This Day in Music
 

Pearl Jam

 

Pearl Jam - Ten

1990, and Seattle’s music scene is booming, the culmination of almost a decade’s worth of bands working as a community, putting out their own records, and they were starting to enjoy some sort of success: Soundgarden had just seen their album Ultramega OK get a Grammy nomination, and Nirvana’s debut, Bleach, had caused such a stir that Geffen had swooped in and signed the band away from local indie Sub Pop. Meanwhile, in the summer of that year, three young men – guitarists Stone Gossard and Mike McCready, plus bass player Jeff Ament - would congregate in Gossard’s parents’ attic, and jam on the instrumentals that within a year would be the basis for Pearl Jam’s Ten.

McCready had previously played in a local metal band, Shadow, while Gossard and Ament had played with the band Green River, who split up in 1987, and then again in Mother Love Bone, whose singer Andy Wood had, at the age of 11, set himself the goal of becoming a rock star. His onstage presence was flamboyant and larger than life, leaping from the stage, cordless mic in hand, to roam through the crowd while he sang.

Tragedy struck when, despite an intervention by his bandmates in late 1989, Wood died from an accidental heroin overdose on March 19, 1990. ‘I didn’t know what I was going to do with my life,’ Ament said in 1991, ‘I felt like I’d spent a lot of time getting to that point, and ... the rug got pulled out from underneath us.’

Gossard had spent the summer after Wood’s death writing music on his own, while Ament was playing around town with several bands. On a night in June, they saw McCready playing with a local psychedelic outfit called Love Chile, and soon after, Gossard gave the guitarist a call. ‘He said, Do you want to jam?’ McCready remembers, ‘so we got together and we started playing upstairs in his parents’ attic. Jeff was playing with other people at the time. I said, ‘We got to get Jeff, because you guys together are really great.’ Soon, Ament was on board as well.

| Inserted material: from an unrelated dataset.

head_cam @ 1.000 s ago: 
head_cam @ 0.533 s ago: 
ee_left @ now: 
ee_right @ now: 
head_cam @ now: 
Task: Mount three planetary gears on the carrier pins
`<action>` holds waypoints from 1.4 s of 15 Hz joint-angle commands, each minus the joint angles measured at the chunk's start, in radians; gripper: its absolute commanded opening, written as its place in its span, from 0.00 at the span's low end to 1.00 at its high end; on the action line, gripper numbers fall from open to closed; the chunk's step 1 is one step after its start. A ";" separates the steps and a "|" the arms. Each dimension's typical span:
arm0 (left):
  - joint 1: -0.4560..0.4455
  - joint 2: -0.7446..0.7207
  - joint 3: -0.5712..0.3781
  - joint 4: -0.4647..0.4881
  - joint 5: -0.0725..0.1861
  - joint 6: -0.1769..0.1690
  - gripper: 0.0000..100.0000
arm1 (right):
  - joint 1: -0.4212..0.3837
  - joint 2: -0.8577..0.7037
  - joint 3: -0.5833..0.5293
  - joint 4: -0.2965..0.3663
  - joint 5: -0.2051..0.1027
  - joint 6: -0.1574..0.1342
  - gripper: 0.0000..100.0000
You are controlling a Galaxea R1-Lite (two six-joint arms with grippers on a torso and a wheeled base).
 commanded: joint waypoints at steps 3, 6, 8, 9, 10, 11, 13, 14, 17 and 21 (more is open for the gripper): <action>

Not long after the three began playing together, they realized that the instrumentals they’d created were far from throwaways. Booking studios sessions with, separately, Soundgarden’s Matt Cameron and Green River’s Chris Friel providing drums, they recorded what they’d written so far. ‘There was no pressure, because they weren’t really songs,’ Ament has stated. ‘They were just song ideas, jams and that sort of stuff. It was totally cool, because at that point, it was just kind of picking up the vibe and going with it.’

Gossard put five of these instrumental tracks - Dollar Short, Agytian Crave, Footsteps, Richard’s ‘E’ and ‘E’ Ballad - onto a tape, calling it Stone Gossard Demos ’91. The band then sent the cassette out in search of a singer and drummer. When they got the tape back from one singer, a young surfer from San Diego, they would have the song that would start their career: a version of Dollar Short that would be retitled Alive.

They had given former Red Hot Chili Peppers drummer Jack Irons the demo to see if he would be interested in joining the band, and to distribute the demo to anyone he felt might fit the lead vocal position. Irons passed on the invitation, but sent the demo to a friend from San Diego named Eddie Vedder. Vedder was the lead vocalist for a local band called Bad Radio and worked at a gas station during the day.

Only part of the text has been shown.